### The problem
Lines containing the word "clear" in the data below: say how many, with no other text.

################

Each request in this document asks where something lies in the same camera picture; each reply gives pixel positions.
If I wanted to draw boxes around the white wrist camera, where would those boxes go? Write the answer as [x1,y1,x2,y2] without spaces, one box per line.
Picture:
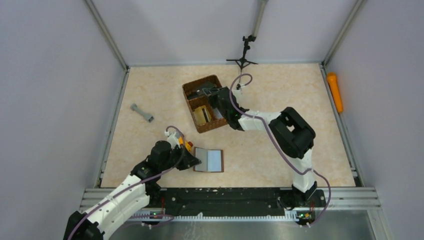
[164,130,182,148]
[232,84,244,99]

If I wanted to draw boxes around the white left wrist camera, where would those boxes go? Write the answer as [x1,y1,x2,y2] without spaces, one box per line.
[164,130,182,148]

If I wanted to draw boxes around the yellow toy car block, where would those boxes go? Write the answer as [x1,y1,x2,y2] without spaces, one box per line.
[178,137,194,152]

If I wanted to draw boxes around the black mini tripod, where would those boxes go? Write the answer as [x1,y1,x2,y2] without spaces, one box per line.
[226,35,258,74]

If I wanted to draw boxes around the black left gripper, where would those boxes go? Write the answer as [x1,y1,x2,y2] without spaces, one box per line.
[159,143,201,171]

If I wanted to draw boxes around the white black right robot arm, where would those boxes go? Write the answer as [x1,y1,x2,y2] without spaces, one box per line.
[204,87,317,206]

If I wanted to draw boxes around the brown leather card holder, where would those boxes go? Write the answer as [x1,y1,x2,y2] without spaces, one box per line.
[193,147,225,173]

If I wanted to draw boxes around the gold cards in basket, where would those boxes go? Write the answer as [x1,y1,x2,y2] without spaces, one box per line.
[192,105,213,126]

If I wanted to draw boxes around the black VIP credit card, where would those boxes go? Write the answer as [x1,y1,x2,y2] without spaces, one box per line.
[194,81,220,96]

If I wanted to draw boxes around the grey plastic dumbbell piece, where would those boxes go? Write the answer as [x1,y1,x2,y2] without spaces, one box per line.
[130,103,155,123]

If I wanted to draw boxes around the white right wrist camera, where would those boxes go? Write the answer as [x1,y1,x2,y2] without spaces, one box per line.
[232,84,244,99]

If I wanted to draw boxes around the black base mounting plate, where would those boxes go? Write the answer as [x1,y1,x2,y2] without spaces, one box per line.
[147,187,326,217]

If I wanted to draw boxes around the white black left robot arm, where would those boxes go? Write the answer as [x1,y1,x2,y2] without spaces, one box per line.
[63,138,201,240]

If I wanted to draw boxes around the black cards in basket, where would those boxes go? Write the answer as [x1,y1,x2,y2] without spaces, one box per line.
[187,89,208,100]

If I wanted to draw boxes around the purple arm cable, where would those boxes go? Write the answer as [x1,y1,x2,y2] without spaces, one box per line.
[67,125,186,240]
[228,73,332,226]

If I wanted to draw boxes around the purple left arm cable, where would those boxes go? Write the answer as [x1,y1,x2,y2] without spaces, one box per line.
[67,125,186,240]

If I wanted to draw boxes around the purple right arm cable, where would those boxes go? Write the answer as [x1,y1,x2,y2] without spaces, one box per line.
[228,73,332,226]

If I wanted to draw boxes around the brown wicker divided basket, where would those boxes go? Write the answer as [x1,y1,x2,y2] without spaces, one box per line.
[182,75,228,134]

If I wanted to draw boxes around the orange cylinder handle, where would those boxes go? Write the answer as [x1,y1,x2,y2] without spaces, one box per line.
[326,72,344,113]

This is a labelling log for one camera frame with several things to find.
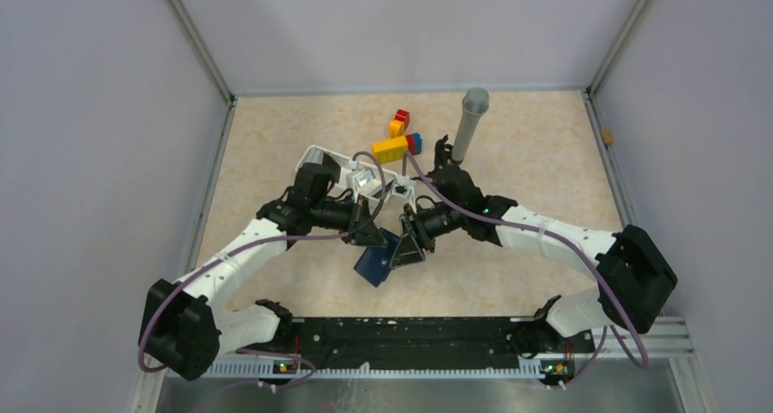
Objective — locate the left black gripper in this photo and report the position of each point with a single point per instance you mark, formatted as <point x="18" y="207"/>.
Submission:
<point x="359" y="218"/>

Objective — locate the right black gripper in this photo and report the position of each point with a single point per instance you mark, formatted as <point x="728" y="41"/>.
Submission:
<point x="409" y="250"/>

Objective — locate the blue leather card holder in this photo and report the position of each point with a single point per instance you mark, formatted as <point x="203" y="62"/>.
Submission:
<point x="374" y="263"/>

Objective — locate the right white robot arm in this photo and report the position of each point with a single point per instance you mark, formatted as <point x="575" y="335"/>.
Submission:
<point x="633" y="280"/>

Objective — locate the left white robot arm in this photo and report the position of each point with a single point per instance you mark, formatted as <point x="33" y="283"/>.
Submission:
<point x="184" y="328"/>

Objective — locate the white rectangular tray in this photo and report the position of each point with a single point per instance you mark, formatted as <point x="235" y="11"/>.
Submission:
<point x="361" y="176"/>

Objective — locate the yellow toy block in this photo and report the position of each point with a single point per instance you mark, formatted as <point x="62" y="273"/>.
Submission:
<point x="390" y="150"/>

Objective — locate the red blue toy block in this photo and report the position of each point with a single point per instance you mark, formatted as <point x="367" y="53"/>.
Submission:
<point x="414" y="143"/>

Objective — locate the black mini tripod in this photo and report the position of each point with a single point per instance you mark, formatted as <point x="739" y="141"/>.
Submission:
<point x="442" y="153"/>

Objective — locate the small orange toy block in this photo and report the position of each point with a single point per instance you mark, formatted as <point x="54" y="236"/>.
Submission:
<point x="396" y="128"/>

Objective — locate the small red toy block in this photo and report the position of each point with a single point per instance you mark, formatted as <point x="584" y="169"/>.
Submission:
<point x="403" y="117"/>

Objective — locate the grey microphone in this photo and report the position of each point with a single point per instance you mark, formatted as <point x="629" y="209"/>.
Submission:
<point x="474" y="106"/>

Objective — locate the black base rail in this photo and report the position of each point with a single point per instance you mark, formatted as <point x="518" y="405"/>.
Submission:
<point x="409" y="343"/>

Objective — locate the small brown wall object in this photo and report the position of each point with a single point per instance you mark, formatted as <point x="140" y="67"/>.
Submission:
<point x="607" y="137"/>

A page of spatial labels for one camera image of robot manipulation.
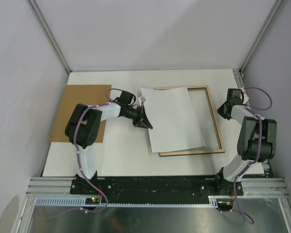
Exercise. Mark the black picture frame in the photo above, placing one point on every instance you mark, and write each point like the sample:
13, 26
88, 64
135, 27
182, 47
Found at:
218, 132

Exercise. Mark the brown cardboard backing board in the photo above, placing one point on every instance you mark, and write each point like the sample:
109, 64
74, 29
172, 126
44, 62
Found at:
73, 95

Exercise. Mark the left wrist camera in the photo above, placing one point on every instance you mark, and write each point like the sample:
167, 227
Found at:
141, 100

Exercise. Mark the corner aluminium post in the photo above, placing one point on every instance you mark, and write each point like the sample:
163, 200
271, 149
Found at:
267, 66
48, 33

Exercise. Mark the left corner aluminium post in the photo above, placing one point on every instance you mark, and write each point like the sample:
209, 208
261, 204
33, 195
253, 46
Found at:
48, 33

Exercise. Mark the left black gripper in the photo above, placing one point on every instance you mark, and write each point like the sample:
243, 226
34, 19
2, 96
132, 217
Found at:
142, 115

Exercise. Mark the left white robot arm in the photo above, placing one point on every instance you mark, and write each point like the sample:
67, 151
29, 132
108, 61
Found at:
83, 125

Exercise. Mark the aluminium frame rail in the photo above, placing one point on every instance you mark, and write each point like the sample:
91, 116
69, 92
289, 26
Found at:
252, 187

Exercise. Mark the right corner aluminium post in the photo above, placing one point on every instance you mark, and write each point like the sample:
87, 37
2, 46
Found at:
267, 66

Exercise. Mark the landscape photo print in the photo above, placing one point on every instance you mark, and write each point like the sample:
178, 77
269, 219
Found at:
174, 122

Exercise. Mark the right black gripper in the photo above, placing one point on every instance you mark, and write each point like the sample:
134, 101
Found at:
220, 111

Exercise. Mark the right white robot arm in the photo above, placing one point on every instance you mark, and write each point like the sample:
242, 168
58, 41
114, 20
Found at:
257, 138

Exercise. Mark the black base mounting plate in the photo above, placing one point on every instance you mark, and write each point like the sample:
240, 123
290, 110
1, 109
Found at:
156, 190

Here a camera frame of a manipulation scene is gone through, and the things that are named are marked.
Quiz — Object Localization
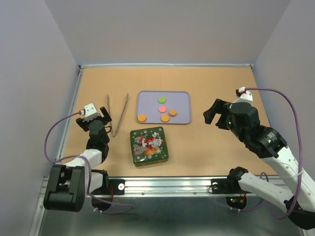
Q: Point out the metal tongs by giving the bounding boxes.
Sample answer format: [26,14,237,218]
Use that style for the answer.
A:
[106,93,130,138]

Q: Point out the gold tin lid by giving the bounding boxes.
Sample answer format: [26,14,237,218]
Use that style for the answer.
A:
[129,126,169,158]

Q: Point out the gold cookie tin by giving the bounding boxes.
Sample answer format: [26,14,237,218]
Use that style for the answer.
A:
[133,154,169,167]

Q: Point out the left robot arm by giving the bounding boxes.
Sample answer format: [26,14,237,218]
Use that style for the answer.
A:
[43,103,112,212]

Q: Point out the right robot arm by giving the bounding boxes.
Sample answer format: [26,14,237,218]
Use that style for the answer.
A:
[203,99,315,230]

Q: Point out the tan round cookie bottom-left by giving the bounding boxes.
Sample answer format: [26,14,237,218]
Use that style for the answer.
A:
[137,114,147,122]

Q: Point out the tan round cookie right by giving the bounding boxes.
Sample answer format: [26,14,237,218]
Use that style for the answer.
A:
[169,110,177,117]

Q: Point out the lavender plastic tray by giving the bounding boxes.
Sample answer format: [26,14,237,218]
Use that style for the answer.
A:
[135,90,192,124]

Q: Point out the tan round cookie bottom-middle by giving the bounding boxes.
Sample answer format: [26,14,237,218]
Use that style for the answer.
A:
[160,114,170,122]

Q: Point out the pink round cookie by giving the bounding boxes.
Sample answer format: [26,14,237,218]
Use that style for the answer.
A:
[158,106,167,113]

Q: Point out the green round cookie right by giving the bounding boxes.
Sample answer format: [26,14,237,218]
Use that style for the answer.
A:
[158,96,166,104]

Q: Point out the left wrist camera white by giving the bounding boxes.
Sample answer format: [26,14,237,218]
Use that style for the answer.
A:
[84,103,99,121]

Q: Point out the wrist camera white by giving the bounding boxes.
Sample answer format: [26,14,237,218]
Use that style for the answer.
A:
[84,103,99,121]
[233,87,253,104]

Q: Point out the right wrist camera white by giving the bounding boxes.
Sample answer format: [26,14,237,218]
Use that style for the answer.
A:
[233,87,253,104]

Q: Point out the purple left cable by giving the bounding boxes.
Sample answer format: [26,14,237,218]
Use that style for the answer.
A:
[43,111,135,215]

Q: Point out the aluminium frame rail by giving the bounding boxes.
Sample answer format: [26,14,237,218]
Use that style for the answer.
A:
[92,173,237,198]

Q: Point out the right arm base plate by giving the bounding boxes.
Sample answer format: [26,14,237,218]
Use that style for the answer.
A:
[205,178,252,194]

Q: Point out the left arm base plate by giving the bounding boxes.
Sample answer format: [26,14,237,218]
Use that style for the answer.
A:
[90,178,126,196]

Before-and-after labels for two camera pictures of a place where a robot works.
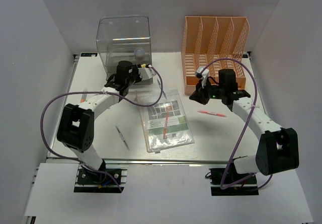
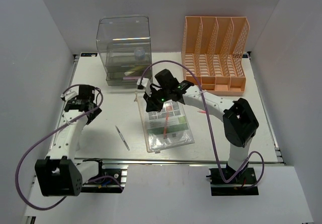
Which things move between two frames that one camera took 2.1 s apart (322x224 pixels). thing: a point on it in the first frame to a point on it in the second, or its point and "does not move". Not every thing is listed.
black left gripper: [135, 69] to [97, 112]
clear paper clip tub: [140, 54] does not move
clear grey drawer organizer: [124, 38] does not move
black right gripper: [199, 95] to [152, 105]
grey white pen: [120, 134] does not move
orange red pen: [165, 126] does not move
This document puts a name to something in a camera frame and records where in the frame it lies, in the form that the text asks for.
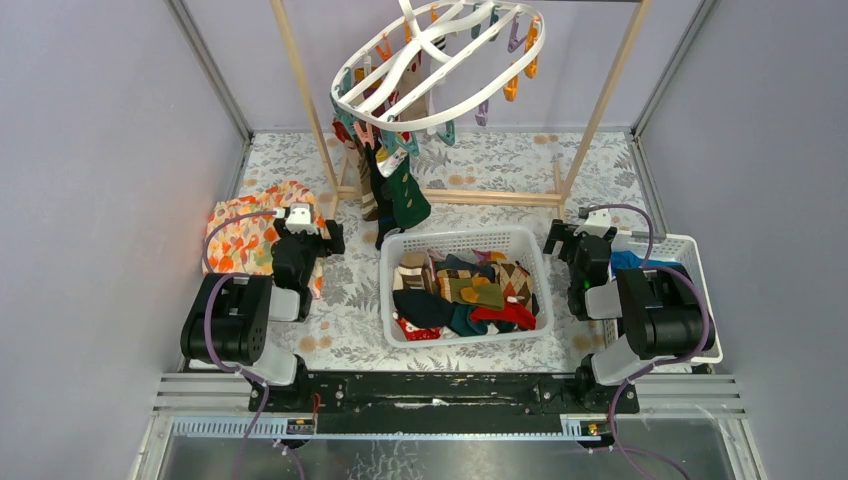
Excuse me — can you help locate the white oval sock hanger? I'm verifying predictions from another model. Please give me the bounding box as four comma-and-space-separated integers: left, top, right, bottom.
330, 1, 546, 132

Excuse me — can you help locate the blue cloth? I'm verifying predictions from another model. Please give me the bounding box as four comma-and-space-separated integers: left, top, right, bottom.
610, 251, 679, 278

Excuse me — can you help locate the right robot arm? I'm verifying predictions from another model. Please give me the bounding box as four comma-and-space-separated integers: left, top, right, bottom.
543, 219, 718, 412

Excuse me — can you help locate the floral orange cloth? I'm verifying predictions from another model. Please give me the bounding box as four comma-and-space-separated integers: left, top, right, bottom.
201, 180, 329, 275

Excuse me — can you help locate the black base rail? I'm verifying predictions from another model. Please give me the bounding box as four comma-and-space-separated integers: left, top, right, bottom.
265, 368, 639, 415

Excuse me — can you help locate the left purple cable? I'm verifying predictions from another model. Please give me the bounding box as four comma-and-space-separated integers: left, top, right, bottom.
201, 209, 283, 273

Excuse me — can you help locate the dark green sock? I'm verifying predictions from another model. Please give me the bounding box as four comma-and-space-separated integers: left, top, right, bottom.
387, 157, 431, 229

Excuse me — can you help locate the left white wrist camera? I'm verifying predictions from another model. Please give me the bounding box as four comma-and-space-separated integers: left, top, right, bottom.
274, 202, 319, 235

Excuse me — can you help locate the brown striped sock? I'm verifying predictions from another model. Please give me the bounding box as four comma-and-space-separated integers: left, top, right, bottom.
392, 252, 432, 292

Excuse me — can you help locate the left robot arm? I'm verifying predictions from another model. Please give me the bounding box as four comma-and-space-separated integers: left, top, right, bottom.
179, 210, 345, 411

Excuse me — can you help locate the orange clothespin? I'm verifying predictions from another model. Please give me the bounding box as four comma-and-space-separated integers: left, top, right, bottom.
503, 73, 519, 102
524, 16, 541, 79

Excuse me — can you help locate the olive green sock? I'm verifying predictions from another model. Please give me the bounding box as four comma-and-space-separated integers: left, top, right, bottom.
460, 283, 505, 311

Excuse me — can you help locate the white sock laundry basket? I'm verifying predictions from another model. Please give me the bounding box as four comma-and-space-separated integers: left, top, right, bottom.
380, 226, 555, 348

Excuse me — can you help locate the purple clothespin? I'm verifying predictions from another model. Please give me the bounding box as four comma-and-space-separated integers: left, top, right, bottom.
474, 99, 489, 127

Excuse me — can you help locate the red sock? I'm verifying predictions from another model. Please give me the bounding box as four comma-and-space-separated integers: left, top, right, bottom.
470, 303, 537, 333

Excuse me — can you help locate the wooden drying rack frame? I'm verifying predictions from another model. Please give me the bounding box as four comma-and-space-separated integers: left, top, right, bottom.
269, 0, 655, 223

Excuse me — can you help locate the white side basket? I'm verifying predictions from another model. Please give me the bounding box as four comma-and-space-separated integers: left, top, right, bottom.
608, 231, 724, 365

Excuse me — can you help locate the black sock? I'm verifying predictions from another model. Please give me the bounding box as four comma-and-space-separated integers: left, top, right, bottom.
392, 289, 455, 329

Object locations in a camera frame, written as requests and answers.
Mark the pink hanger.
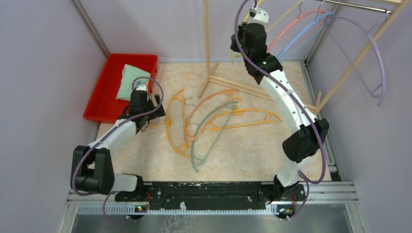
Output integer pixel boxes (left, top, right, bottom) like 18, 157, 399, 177
266, 0, 327, 52

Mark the blue hanger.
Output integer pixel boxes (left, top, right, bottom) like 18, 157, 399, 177
277, 7, 335, 61

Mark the purple hanger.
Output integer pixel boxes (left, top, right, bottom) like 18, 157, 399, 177
318, 16, 387, 109

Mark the light yellow hanger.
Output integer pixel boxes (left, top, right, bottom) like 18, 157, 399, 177
229, 0, 302, 65

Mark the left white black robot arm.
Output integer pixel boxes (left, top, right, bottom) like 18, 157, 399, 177
70, 90, 166, 201

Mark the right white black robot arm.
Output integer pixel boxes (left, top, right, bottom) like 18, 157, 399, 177
230, 22, 329, 201

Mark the light green cartoon cloth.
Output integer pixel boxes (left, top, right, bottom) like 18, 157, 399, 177
116, 64, 151, 101

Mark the red plastic bin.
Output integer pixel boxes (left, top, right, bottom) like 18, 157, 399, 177
83, 53, 158, 123

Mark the peach orange hanger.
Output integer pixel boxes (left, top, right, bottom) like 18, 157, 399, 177
184, 89, 239, 142

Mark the yellow-orange plastic hook hanger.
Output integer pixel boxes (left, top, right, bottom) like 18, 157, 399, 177
149, 89, 189, 158

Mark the orange plastic hanger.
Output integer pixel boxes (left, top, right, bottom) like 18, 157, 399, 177
202, 108, 283, 131

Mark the green hanger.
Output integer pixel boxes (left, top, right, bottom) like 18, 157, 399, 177
190, 100, 239, 173

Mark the metal rack rod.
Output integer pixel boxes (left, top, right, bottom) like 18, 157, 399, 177
315, 0, 393, 15

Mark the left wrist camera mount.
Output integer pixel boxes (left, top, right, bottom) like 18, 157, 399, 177
132, 80, 150, 92

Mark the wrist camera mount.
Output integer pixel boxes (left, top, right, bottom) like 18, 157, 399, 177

################

### Task answer
2